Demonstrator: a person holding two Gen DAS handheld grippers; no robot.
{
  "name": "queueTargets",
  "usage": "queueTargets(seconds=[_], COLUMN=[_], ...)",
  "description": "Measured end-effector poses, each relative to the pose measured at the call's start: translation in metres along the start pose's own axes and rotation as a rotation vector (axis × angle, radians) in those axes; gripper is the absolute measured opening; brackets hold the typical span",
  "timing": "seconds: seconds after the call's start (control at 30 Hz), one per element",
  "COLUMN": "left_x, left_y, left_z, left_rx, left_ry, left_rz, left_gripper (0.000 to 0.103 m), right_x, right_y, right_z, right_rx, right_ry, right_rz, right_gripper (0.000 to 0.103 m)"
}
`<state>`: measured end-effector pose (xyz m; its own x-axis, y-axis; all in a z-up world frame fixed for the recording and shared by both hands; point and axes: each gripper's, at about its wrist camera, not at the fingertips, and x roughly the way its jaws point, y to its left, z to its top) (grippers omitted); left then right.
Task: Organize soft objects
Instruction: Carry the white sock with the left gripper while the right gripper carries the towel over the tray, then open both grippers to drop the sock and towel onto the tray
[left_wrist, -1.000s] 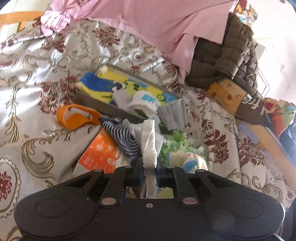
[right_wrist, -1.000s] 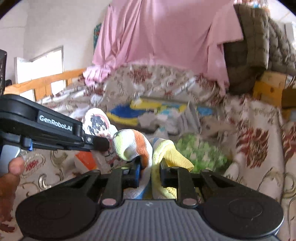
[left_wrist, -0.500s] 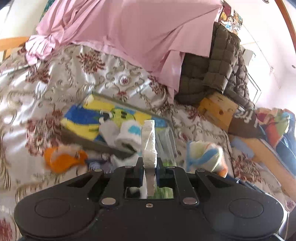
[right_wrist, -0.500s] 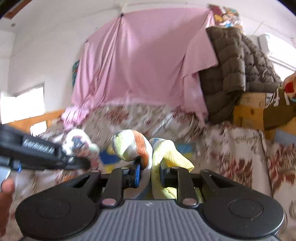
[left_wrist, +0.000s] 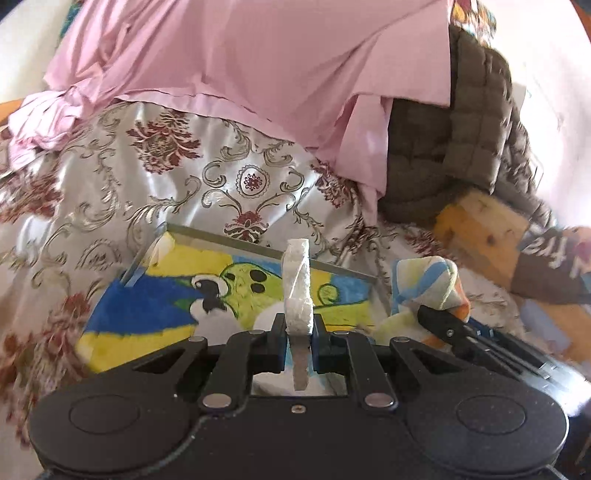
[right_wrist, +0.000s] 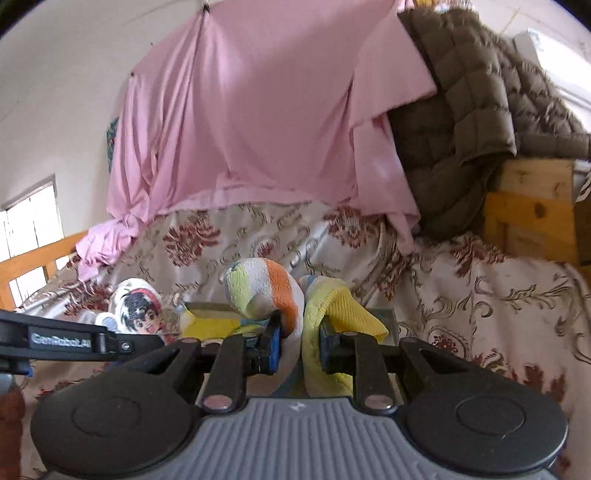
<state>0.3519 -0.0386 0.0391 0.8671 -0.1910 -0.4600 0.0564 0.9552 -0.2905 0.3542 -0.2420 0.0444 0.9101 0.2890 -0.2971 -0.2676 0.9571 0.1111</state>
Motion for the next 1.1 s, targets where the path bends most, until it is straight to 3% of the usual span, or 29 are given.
queueTargets(seconds=[0.33, 0.47, 0.83, 0.97, 1.1], left_x=[0.083, 0.099, 0.107, 0.102, 0.094], left_y=[-0.017, -0.028, -0.019, -0.014, -0.008], left_z=[0.005, 0.002, -0.003, -0.002, -0.001], left_rx=[0.188, 0.257, 0.129, 0.099, 0.060], left_ry=[0.102, 0.109, 0.150, 0.139, 0.127], left_rz=[0.145, 0.185, 0.162, 0.162, 0.158], left_gripper=[0.014, 0.014, 0.021, 0.032, 0.038], right_x=[0.038, 0.044, 0.042, 0.041, 0.037], right_y=[-0.035, -0.045, -0.059, -0.056, -0.052], right_z=[-0.006, -0.007, -0.006, -0.005, -0.002], right_rx=[0.067, 0.102, 0.163, 0.159, 0.138], right_ry=[0.122, 0.168, 0.175, 0.170, 0.154], right_rz=[-0.026, 0.005, 0.035, 0.041, 0.031], right_gripper=[0.029, 0.049, 0.076, 0.085, 0.091])
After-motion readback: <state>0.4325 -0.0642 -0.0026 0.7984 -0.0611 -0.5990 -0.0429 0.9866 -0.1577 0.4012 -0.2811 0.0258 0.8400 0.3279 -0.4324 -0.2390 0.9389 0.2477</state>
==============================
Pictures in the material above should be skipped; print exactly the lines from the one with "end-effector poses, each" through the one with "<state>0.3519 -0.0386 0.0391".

  "description": "Measured end-effector poses, each relative to the pose measured at the call's start: translation in metres along the start pose's own axes and rotation as a rotation vector (axis × angle, radians) in those axes; gripper is the absolute measured opening; brackets hold the typical span",
  "timing": "seconds: seconds after the call's start (control at 30 Hz), one per element",
  "COLUMN": "left_x, left_y, left_z, left_rx, left_ry, left_rz, left_gripper (0.000 to 0.103 m), right_x, right_y, right_z, right_rx, right_ry, right_rz, right_gripper (0.000 to 0.103 m)"
}
`<state>`: measured end-effector pose (xyz m; its own x-axis, y-axis; all in a z-up world frame fixed for the recording and shared by both hands; point and axes: each gripper's, at about its wrist camera, not at the fingertips, and x roughly the way its jaws point, y to its left, z to its top) (grippers omitted); left then right.
Task: Organize soft objects
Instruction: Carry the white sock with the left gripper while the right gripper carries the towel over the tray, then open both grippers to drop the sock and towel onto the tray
[left_wrist, -1.000s] 
[right_wrist, -1.000s] 
[left_wrist, -0.500s] 
[right_wrist, -0.500s] 
[left_wrist, +0.000s] 
[right_wrist, +0.000s] 
<state>0.3519 -0.0386 0.0391 0.8671 -0.1910 -0.4600 0.0564 0.9552 -0.2905 0.3542 -0.2420 0.0444 0.9101 0.2890 -0.2971 -0.2676 0.9571 0.1111</state>

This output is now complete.